Chapter 20
B eth’s stomach dropped as she watched Kane stiffen. Panic buzzed in her ears. The music faded to a distant hum as she shot a tight smile at her partner and hurried past him.
Kane met her on the edge of the dance floor. “We need to leave.” He nodded, then muttered, “Roger that.”
“Who are you talking to?”
He didn’t answer as he cupped her elbow and guided her to the exit in quick strides.
Beth waved to Evangeline as they sailed past her. “What’s going on, Kane? Did something happen? Did I get another message?”

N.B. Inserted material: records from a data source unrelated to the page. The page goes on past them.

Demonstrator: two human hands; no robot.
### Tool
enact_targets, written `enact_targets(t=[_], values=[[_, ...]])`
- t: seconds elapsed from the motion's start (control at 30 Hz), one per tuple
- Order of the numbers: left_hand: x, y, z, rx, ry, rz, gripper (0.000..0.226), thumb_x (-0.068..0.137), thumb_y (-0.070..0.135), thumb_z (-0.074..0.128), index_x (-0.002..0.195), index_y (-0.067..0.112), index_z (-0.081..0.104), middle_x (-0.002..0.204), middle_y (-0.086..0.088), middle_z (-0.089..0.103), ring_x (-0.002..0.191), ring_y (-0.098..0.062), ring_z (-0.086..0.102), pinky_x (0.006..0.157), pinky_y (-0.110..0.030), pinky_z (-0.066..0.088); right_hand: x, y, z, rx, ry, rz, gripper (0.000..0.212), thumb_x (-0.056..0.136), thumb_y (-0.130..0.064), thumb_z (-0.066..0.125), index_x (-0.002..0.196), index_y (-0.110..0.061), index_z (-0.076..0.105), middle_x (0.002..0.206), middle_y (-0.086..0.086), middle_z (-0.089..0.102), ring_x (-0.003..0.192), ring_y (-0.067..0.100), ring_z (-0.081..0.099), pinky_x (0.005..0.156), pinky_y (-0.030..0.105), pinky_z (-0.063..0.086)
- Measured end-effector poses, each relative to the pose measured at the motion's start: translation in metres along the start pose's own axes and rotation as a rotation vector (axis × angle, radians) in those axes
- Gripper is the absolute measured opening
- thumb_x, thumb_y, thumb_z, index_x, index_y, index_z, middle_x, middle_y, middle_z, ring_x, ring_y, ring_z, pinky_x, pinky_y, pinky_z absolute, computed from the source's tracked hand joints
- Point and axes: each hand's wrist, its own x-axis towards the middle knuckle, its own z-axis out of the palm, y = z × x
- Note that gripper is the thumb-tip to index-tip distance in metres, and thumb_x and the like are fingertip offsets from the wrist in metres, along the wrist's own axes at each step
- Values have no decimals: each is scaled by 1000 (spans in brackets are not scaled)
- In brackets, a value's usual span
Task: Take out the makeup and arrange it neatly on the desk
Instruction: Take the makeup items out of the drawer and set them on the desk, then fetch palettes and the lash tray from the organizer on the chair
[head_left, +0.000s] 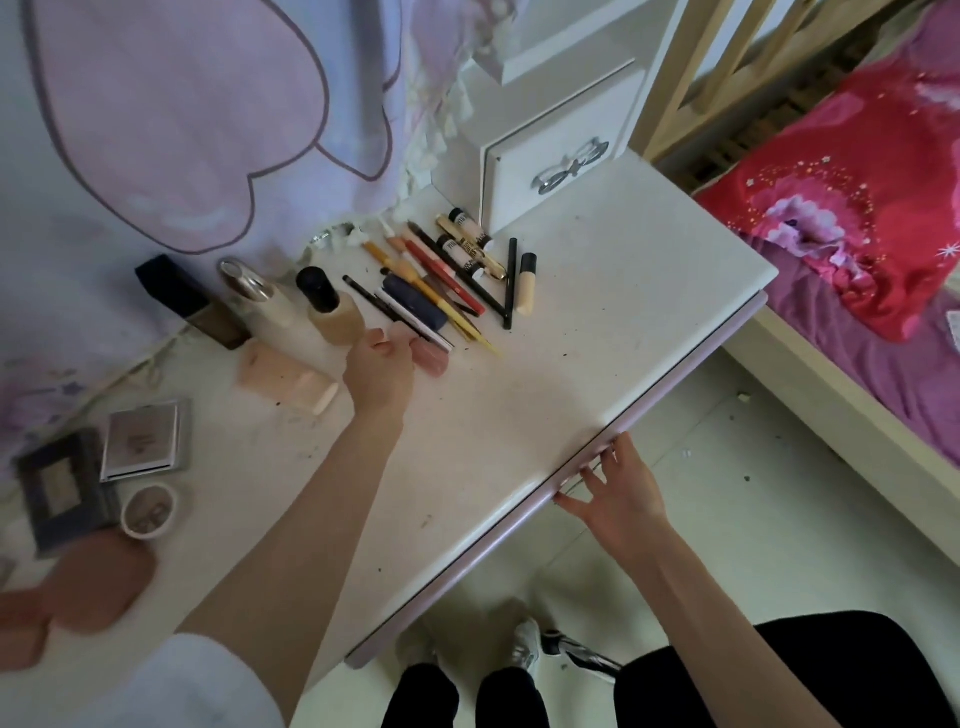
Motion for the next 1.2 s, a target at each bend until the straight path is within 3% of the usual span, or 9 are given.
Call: enact_targets(t=[0.2,0.33,0.4,0.57,0.7,0.83,1.0,1.1,1.2], values=[[-17,-11,3,88,-67,82,41,95,20,39,135,8,40,137,-7,47,125,-25,44,105,-34,34,-3,-4,3,19,16,8,27,99,-38,38,110,-20,55,128,-3,49,121,23,48,70,46,50],[-31,-19,2,118,-216,118,57,96,33,43,146,20,19,152,0,24,137,-19,26,108,-29,23,-4,-5,2,-37,37,23,21,99,-32,41,106,-17,55,126,-2,49,127,25,44,76,51,51],[-38,-25,-2,276,-285,88,63,97,36,41,148,20,10,156,-1,12,142,-23,15,116,-39,16,-7,-9,1,-105,41,37,22,98,-30,44,110,-16,56,124,-2,51,125,25,45,84,53,51],[-64,-50,-31,970,-481,332,63,99,37,32,149,15,1,157,-5,-10,144,-24,-9,116,-42,2,-35,-16,7,-559,-50,-39,42,96,-33,47,131,-10,44,135,10,44,124,26,44,92,42,47],[-88,-46,-66,934,-642,329,66,98,38,35,149,15,-2,157,-7,-8,144,-21,-5,115,-36,6,-66,-14,24,-1133,-29,-341,59,97,-39,42,147,-16,23,151,8,30,135,25,34,110,39,31],[-111,-15,-120,835,-426,520,61,98,40,34,148,17,8,157,-6,4,144,-19,4,116,-39,9,-109,-17,70,-1545,-119,-743,62,95,-49,39,147,-19,22,150,5,33,134,22,37,107,34,30],[-140,10,-233,795,15,763,58,96,42,37,146,22,17,155,-2,14,143,-18,11,115,-39,14,-177,-5,160,-1648,-380,-1252,58,94,-45,44,145,-21,28,146,2,39,132,21,39,107,39,34],[-160,10,-307,853,243,693,58,96,45,33,147,26,13,157,3,6,144,-15,2,116,-38,4,-219,20,207,-1764,-540,-1470,62,94,-49,39,147,-22,22,151,1,31,137,20,31,112,44,25],[-199,-7,-368,851,454,586,58,95,46,33,147,23,19,156,-1,13,144,-21,8,115,-41,8,-256,55,242,-1815,-761,-1586,66,94,-53,35,149,-26,13,156,0,19,143,18,17,115,46,14]])
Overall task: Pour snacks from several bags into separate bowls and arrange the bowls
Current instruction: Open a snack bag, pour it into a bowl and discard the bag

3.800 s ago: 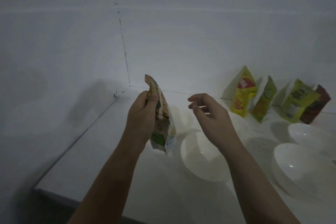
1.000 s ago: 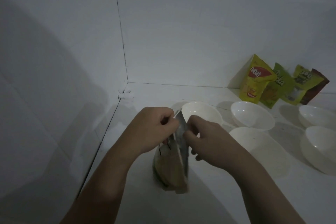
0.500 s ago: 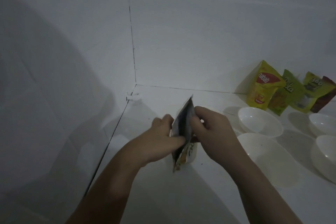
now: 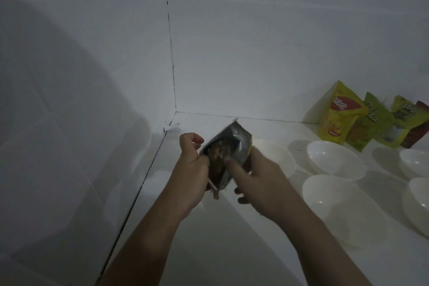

“No, but we need to get out of here.” Kane pulled her sugarplum jacket off the coat rack as he walked by. The metal hangar clanging against the wall popped like a gunshot. She stopped and closed her eyes as the sound blasted through her chest.
“Come on,” Kane growled.
The cold air sliced into her face as she followed him outside, but she scarcely felt the snowflakes on her bare shoulders.
He opened the door to his truck. Her heels barely cleared the running board before Kane shut her in. Warmth enveloped her, but she shivered.
Kane jumped into the driver’s seat and threw his hat on the dash. “If I say duck, you do it.”
She tugged on the seat belt. “Tell me what’s going on.”
“We decoded intel from an undercover source who used to be embedded within the Diablos.” He checked the rearview mirror. “The intel indicates the cartel is targeting an employee from your agency with detailed knowledge of Triple X. The codename for this target is Cazampulga , which means?—”
The wine she’d drank burned a path up her throat. “I know what it means.” She choked on her words. “Black widow in Spanish.”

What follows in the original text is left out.